(Dataset items)
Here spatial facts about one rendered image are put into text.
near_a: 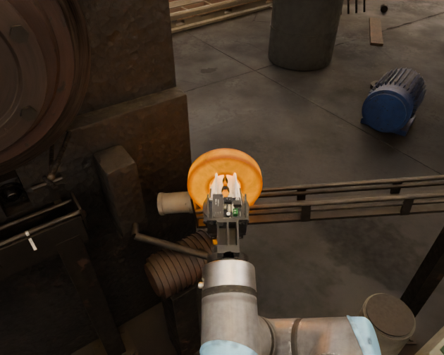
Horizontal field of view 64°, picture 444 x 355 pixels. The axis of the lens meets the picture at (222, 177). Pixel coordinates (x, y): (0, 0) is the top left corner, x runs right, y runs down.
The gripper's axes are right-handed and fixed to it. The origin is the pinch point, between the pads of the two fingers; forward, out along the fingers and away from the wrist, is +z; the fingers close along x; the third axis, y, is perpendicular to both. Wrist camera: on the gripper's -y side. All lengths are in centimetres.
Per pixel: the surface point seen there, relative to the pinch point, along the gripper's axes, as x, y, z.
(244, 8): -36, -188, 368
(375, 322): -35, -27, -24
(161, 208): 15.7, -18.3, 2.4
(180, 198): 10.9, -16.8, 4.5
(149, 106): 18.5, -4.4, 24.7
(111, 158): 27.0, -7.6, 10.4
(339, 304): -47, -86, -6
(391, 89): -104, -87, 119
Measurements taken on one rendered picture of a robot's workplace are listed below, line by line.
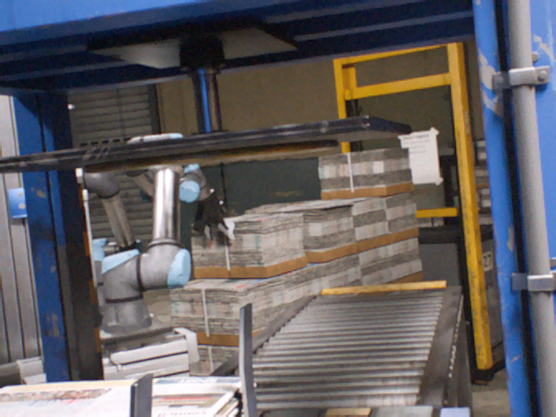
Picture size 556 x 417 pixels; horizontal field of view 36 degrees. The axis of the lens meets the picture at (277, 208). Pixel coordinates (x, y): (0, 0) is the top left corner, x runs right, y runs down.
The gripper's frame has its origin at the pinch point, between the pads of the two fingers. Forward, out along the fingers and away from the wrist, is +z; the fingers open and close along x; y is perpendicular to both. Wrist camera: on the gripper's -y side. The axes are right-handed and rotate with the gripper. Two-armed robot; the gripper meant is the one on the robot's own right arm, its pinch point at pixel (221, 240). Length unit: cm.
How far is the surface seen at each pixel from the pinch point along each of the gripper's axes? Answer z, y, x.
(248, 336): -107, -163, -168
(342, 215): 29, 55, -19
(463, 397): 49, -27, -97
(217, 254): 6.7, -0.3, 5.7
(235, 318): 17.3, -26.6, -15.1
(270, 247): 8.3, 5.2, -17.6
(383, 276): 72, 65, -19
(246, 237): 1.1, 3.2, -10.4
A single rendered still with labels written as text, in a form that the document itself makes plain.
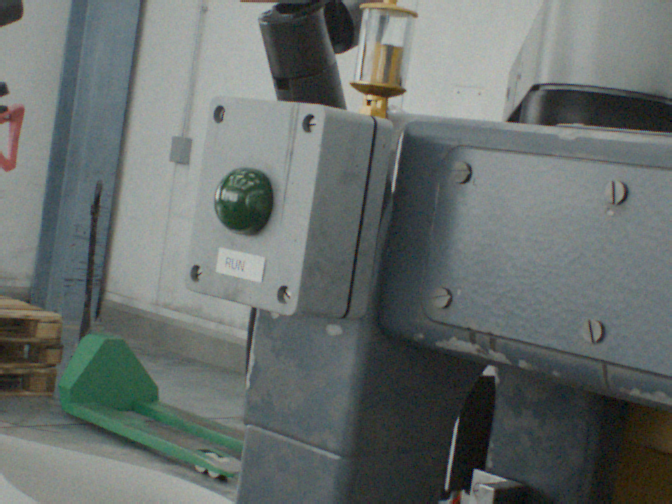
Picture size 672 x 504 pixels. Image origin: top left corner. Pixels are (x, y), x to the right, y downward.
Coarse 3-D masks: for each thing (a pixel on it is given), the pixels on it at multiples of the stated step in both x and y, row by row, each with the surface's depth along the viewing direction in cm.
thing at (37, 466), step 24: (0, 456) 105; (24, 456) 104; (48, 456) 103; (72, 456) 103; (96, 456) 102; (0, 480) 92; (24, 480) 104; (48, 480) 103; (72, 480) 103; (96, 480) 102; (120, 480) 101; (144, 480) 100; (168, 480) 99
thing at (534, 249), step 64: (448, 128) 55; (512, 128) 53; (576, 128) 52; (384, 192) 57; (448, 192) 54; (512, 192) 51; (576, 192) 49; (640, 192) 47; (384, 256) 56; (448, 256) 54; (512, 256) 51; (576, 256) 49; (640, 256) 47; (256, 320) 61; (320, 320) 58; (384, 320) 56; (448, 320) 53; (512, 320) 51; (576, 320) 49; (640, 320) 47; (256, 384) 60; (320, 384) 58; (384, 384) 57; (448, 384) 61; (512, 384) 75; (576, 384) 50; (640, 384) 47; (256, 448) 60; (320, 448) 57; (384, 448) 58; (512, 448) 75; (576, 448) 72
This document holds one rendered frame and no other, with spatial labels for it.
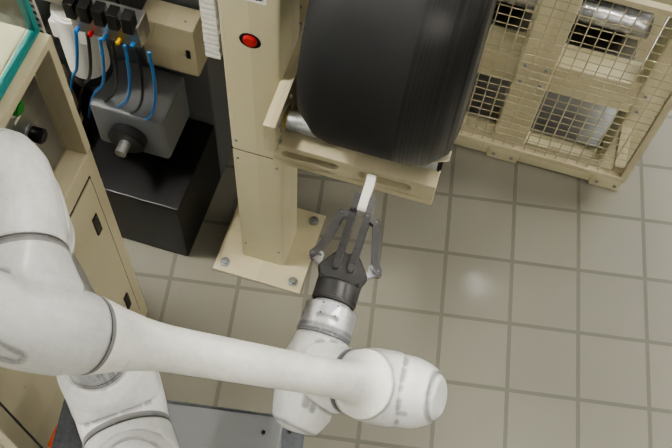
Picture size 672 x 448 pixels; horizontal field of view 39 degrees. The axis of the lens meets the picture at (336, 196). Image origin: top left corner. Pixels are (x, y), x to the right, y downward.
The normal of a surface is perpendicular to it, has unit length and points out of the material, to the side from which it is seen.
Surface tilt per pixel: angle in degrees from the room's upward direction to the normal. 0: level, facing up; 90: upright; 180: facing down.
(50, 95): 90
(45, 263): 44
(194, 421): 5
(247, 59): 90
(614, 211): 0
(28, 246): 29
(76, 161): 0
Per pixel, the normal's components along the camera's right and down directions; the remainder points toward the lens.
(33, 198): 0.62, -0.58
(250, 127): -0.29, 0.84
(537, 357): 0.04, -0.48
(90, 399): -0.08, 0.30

▶ [What the exercise asks] When pictures appear in the records above, leave them out and reproduce exactly each line from the first through the line containing "Horizontal field of view 64°, picture", both included.

▶ [Task result]
Here spatial facts about one rendered image are put into text.
near_a: 
Horizontal field of view 64°, picture 444 x 355 pixels. The axis of the lens meets the picture at (222, 177). Pixel coordinates (x, y): (0, 0) is the top left corner, x runs right, y runs down.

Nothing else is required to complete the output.